The township gets help from state police and the Allegheny County District Attorney’s Narcotics Enforcement Team, also known as DANET, when it comes to drug activity in hotels and residences.

Domaratz said those agencies help offset the cost of overtime and manpower needed to conduct drug investigations because the township can’t afford it alone.

“They have assisted us when we’ve had issues, where they can fund it, instead of putting that burden on the township,” Domaratz said.

Domaratz has been chief in Harmar for more than eight years.

He performs administrative and working duties and fills patrol shifts when needed.

“I pretty much try to patrol every day myself. It all depends on what else is going on,” he said. “One of my big things is for my guys to be seen. Patrols are big. That’s a big part of their day.”

The department responds to an average of 300 to 350 emergency calls a month, the majority being for car crashes and domestic incidents.

Officers do plenty of traffic enforcement, particularly at the intersection of Freeport Road and Route 910 during rush hour.

“Everybody tries to get over and they’re blocking the intersection, which causes (traffic) problems on Freeport Road,” Domaratz said. “We try to keep an eye on that, but I think we have the light adjusted pretty good at this point where it’s helping us out. It’s not happening as often, but it’s still an issue.”

Another traffic problem is tractor-trailers not following the proper truck routes through the township or ignoring weight limits on township roads.
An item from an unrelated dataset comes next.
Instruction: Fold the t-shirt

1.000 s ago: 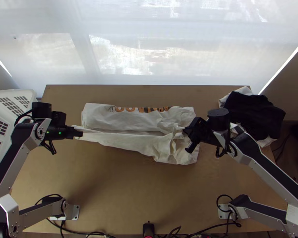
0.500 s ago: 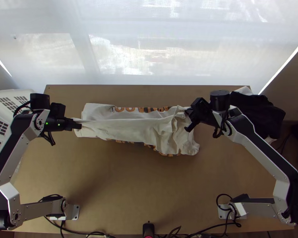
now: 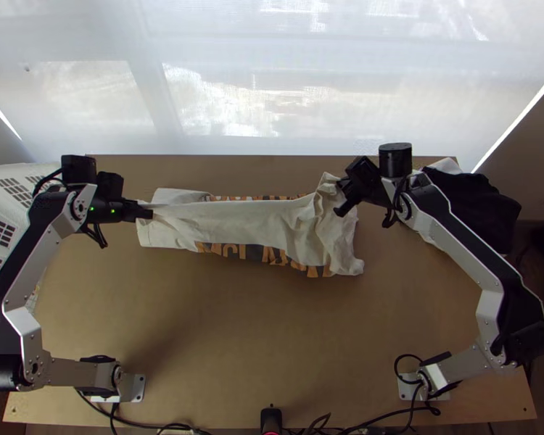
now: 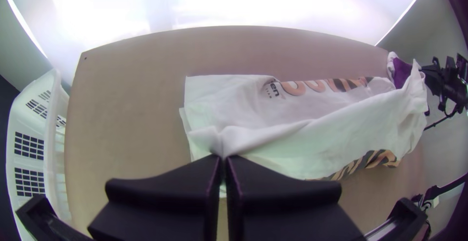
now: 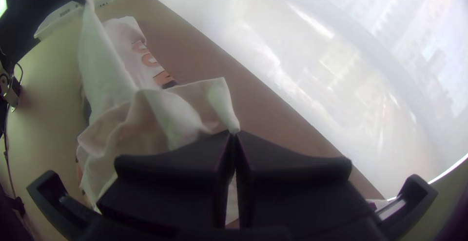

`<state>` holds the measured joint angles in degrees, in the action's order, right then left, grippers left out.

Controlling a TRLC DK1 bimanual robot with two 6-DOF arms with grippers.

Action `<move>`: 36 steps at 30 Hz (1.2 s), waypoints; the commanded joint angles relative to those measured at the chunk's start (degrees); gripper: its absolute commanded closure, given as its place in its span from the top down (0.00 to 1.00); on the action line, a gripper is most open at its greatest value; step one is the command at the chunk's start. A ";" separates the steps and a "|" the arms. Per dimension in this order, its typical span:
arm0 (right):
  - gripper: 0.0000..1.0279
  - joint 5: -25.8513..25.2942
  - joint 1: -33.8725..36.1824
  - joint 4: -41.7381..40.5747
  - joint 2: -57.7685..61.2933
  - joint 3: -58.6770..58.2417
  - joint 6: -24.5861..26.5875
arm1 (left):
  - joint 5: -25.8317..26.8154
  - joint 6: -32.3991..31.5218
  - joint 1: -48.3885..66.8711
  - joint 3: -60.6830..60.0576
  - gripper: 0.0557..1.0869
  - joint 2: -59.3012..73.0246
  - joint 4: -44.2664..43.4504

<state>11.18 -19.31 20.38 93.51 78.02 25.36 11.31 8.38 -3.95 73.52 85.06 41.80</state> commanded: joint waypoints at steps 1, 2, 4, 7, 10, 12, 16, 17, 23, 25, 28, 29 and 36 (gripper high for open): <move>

“They’ll turn right onto a residential road, and they can’t back up,” Domaratz said. “(We) end up seeing a mess once we get there. It’s usually too late. They’ve already taken wires, telephone poles and everything down.”

The department is staffed 24/7. No fewer than two officers are scheduled per shift, which is something the chief always wanted.

“Looking back on the days of us having one guy a shift, it just seemed it was a lot more busy and we were scrambling to get help,” Domaratz said. “Even as a patrolman, I always felt that we needed a second car out. Now that we have it, I feel that that helps a lot with our call volume.”